In the 1970s, US consumers consumed on average more than 550mg/day choline, owing to a diet which contained plenty of choline-rich foods, such as red meat and eggs. However, over the last couple of decades, changing eating habits, and particularly the drive to reduce saturated fat in the diet, have led to a reduction in intakes. The new claim for choline should help consumers reverse this trend by selecting food products containing the nutrient.

The role of choline in maintaining a healthy body was reviewed at a press conference to publicize the new claim by Steven Zeisel of the University of North Carolina.

Dr Zeisel noted that choline is an essential component of cell membranes and is crucial to membrane production. In addition, it is instrumental in the conversion of homocysteine, an amino acid implicated as a positive risk factor for heart disease, to methionine, and is involved in the export of fat from the liver. The latter process is inhibited in the absence of phosphatidylcholine, a compound which presents choline in a usable form to the body. Other indications of choline's importance include the fact that liver cells can be driven into programmed cell death, or apoptosis, if the nutrient is deficient.
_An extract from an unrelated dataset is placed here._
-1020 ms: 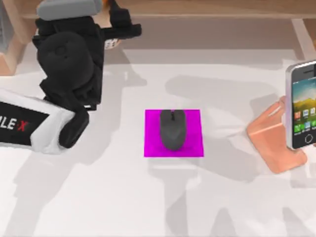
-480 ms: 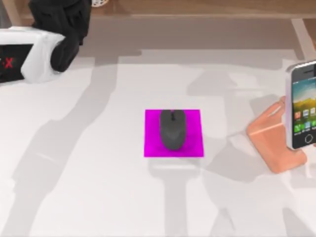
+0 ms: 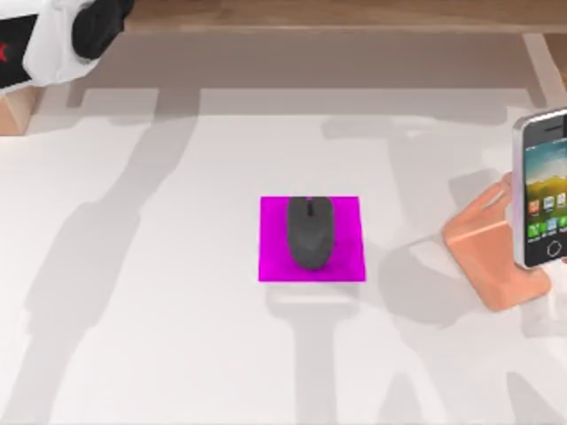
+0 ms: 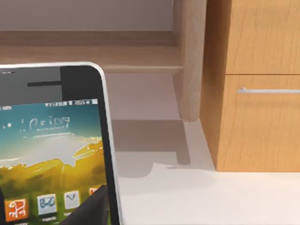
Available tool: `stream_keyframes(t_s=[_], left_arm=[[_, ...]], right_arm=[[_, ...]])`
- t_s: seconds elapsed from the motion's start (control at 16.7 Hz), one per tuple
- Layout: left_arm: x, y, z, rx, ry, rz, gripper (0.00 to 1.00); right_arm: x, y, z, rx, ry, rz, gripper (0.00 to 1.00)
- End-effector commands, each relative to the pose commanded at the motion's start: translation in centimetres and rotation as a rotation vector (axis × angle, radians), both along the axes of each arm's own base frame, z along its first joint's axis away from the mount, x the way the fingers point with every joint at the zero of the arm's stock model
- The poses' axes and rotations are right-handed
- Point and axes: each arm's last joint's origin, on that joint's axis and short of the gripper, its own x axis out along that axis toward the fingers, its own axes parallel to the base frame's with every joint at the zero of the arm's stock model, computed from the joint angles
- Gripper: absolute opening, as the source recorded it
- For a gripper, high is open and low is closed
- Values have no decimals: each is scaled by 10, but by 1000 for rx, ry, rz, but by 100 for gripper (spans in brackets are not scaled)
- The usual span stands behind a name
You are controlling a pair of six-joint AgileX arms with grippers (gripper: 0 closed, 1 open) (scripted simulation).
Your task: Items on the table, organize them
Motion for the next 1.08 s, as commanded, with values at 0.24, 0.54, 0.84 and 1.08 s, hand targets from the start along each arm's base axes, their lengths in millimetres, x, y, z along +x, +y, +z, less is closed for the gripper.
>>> stream_keyframes(t_s=[0.24, 0.54, 0.84, 1.08], left_arm=[[4, 1, -1, 6, 25, -7, 0], [3, -1, 0, 7, 24, -10, 0], [4, 1, -1, 7, 26, -7, 0], [4, 1, -1, 6, 25, -7, 0]], right_arm=[[0, 0, 0, 0, 0, 0, 100], [0, 0, 0, 0, 0, 0, 100], [0, 0, 0, 0, 0, 0, 100], [0, 0, 0, 0, 0, 0, 100]])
Another key activity of choline is as a precursor to acetylcholine, one of the most important neurotransmitters in the body, noted Dr Zeisel. He told the conference that several studies have indicated that giving choline supplements can lead to memory improvements. For example, studies in normal subjects have suggested that choline supplements can provide a modest (around 10%) improvement in memory compared to controls.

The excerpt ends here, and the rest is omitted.